> _REQUIREMENT_
Nothing is to be output except the lines from the one containing "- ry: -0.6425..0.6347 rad" through the end of the material, each reproduced exactly.

+ + +

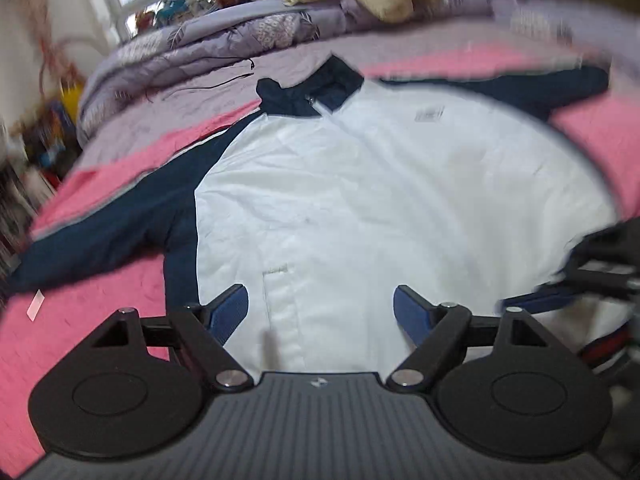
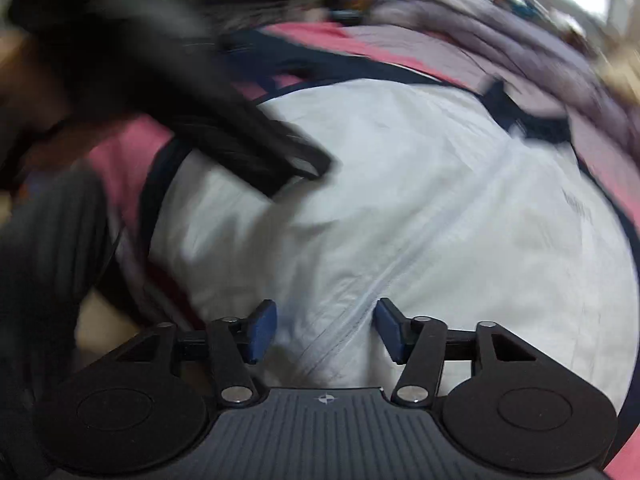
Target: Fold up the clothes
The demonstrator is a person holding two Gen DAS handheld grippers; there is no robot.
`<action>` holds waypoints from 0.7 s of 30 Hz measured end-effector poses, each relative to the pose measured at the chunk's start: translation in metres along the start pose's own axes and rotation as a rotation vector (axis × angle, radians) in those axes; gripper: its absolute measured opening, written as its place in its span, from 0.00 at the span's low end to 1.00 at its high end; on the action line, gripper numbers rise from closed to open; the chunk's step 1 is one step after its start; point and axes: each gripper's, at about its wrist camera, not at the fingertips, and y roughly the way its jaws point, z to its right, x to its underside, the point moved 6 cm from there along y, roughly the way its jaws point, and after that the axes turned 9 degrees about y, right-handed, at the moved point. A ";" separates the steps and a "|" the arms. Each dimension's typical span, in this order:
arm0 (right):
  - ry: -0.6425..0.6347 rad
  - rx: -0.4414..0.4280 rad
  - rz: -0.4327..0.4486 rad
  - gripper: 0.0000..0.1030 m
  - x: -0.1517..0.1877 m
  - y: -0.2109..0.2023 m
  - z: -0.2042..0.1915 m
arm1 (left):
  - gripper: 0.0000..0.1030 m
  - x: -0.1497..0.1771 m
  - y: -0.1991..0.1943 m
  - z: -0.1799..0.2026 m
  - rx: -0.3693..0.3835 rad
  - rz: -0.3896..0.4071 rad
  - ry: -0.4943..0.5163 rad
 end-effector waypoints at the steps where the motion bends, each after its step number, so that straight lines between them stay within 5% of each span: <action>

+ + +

> _ANSWER BOX_
  - ry: -0.6425..0.6347 rad
  - rx: -0.4414..0.4280 rad
  - rz: -0.4327..0.4486 rad
  - gripper: 0.0000..0.1030 m
  - x: -0.1517..0.1877 m
  - y: -0.2109..0.2023 m
  - z: -0.2042..0.1915 m
arm1 (left):
  - gripper: 0.0000..0.1030 m
  - x: -0.1497..0.1771 m
  - y: -0.1991..0.1943 m
  - z: -0.1799..0.2026 m
  - rx: -0.3693..0.3835 rad
  - rz: -0.3896..0.4071 rad
  - ry: -0.4943..0.5163 rad
 end-effector waypoints at the steps where the motion bends, each after its step number, so that straight lines between them stay within 5% of each span: <action>

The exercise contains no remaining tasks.